Neuronal progenitor enrichment in the adult Cx32 knockout (KO) mouse.

Abstract

The connexin (Cx) family of channel-forming proteins is comprised of 15 or more members that form intercellular channels directly connecting the cytoplasm of adjacent cells (gap junctions). Cx proteins are found in both oligodendrocytes and neurons in the central nervous system (CNS) and myelinating Schwann cells in the peripheral nervous system (PNS). In humans, mutations in the gap junction Cx32 gene are associated with a inherited demyelinating disorder of the PNS, Charcot-Tooth-Marie disease (CMTX). In the CNS, Cx32 is one of the predominant Cxs expressed during the later stages of differentiation, neurogenesis, cell migration, and neural circuit formation.
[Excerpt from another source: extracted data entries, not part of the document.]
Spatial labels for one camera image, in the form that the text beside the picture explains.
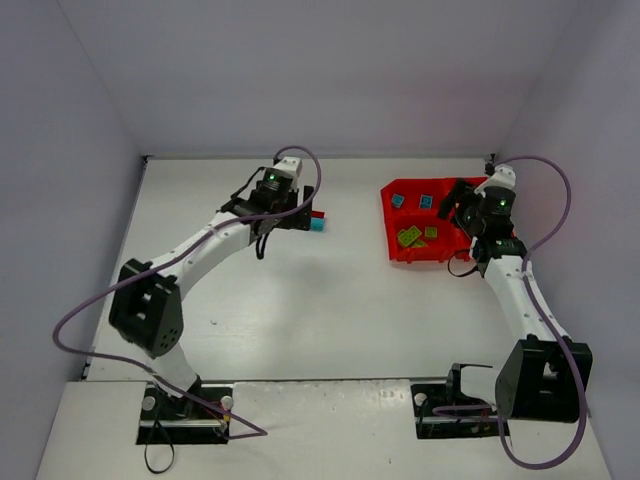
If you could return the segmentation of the green square lego brick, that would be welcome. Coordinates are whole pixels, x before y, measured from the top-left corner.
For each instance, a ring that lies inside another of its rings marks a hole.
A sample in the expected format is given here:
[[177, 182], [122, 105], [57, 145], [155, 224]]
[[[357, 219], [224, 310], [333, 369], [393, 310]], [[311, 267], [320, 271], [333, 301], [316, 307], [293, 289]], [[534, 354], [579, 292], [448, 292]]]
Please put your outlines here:
[[430, 239], [436, 239], [438, 237], [438, 230], [436, 227], [426, 227], [425, 237]]
[[425, 242], [425, 241], [423, 241], [423, 240], [421, 240], [421, 239], [417, 239], [415, 242], [413, 242], [413, 243], [410, 245], [410, 248], [411, 248], [411, 249], [414, 249], [414, 248], [425, 248], [425, 247], [427, 247], [427, 246], [428, 246], [428, 243], [427, 243], [427, 242]]

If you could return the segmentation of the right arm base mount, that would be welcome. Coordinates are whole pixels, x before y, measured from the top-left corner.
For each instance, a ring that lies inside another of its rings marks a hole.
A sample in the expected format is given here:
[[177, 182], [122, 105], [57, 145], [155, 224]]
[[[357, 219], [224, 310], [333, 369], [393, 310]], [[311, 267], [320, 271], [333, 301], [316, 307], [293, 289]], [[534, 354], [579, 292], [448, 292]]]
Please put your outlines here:
[[497, 369], [455, 363], [444, 377], [410, 383], [416, 438], [482, 439], [507, 434], [497, 418], [494, 394]]

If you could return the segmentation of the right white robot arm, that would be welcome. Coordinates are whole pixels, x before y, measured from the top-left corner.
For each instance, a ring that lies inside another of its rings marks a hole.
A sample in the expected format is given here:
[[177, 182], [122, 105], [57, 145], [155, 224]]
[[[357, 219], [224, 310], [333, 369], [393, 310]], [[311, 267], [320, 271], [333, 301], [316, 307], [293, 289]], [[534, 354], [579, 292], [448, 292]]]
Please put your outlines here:
[[515, 191], [487, 181], [475, 187], [454, 182], [438, 216], [471, 241], [475, 271], [496, 295], [515, 345], [501, 367], [461, 366], [458, 388], [482, 399], [506, 419], [574, 423], [580, 415], [577, 389], [588, 383], [593, 357], [552, 317], [537, 288], [527, 249], [514, 233]]

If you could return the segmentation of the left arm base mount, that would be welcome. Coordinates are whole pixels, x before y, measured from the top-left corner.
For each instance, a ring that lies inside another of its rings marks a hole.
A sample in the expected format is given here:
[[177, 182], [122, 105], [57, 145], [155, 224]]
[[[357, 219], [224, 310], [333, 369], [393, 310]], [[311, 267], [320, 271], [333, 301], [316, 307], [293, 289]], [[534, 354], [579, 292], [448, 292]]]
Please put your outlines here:
[[137, 445], [225, 445], [231, 420], [148, 384], [137, 427]]

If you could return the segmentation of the blue oval lego brick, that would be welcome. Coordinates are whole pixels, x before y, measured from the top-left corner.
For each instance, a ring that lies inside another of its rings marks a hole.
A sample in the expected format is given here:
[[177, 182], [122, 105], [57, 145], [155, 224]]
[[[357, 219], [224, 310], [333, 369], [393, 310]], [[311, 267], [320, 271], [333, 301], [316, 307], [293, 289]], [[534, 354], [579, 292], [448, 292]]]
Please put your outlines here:
[[433, 197], [431, 195], [421, 195], [419, 200], [420, 209], [431, 209], [433, 205]]

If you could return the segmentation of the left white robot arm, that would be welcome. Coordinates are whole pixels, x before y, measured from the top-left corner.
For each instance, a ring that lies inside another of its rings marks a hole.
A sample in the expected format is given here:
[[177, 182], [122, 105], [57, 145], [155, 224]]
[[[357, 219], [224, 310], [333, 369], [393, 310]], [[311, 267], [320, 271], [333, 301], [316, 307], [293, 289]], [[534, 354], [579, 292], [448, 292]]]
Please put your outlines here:
[[182, 301], [189, 291], [223, 260], [250, 246], [263, 259], [273, 230], [310, 228], [314, 188], [299, 191], [301, 170], [301, 160], [288, 156], [271, 167], [261, 167], [264, 176], [249, 197], [234, 193], [202, 231], [151, 261], [130, 259], [121, 267], [120, 282], [178, 260], [117, 290], [108, 317], [120, 336], [145, 354], [149, 367], [173, 385], [158, 385], [167, 395], [181, 398], [185, 391], [197, 395], [201, 385], [180, 346]]

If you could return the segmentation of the blue long lego brick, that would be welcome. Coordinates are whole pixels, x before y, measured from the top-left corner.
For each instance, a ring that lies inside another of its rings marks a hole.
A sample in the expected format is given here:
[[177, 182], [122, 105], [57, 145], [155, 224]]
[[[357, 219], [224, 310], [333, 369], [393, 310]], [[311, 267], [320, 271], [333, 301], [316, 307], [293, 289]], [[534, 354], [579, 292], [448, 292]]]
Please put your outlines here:
[[320, 217], [312, 217], [310, 230], [314, 232], [323, 232], [325, 229], [325, 219]]

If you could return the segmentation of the green long lego brick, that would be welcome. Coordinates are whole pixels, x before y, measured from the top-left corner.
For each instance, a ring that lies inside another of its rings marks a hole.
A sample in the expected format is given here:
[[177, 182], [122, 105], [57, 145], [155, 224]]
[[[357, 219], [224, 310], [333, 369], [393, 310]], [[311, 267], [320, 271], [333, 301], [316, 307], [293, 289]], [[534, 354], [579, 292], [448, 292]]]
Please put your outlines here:
[[401, 229], [397, 232], [396, 238], [398, 244], [403, 248], [412, 246], [421, 237], [421, 230], [413, 225], [408, 229]]

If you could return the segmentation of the blue small lego brick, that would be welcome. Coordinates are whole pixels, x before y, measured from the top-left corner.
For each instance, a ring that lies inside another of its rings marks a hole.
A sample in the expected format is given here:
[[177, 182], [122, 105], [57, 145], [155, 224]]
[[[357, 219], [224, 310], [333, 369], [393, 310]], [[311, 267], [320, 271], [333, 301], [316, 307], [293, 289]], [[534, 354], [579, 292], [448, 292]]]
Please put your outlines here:
[[400, 194], [393, 194], [391, 197], [391, 205], [394, 208], [401, 208], [404, 203], [405, 197]]
Thus, it is hypothesized that intracellular communication via Cx32-mediated channels plays a role in regional specification and arrangement of structures within the CNS. However, the impact of endogenous Cx32 expression and/or null mutation on neuronal differentiation have yet to be determined. To test the hypothesis that Cx32 expression influences CNS development, the cerebral development of Cx32 knockout (KO) mice was compared to that of wild-type (WT) littermate controls. (Abstract shortened by UMI.)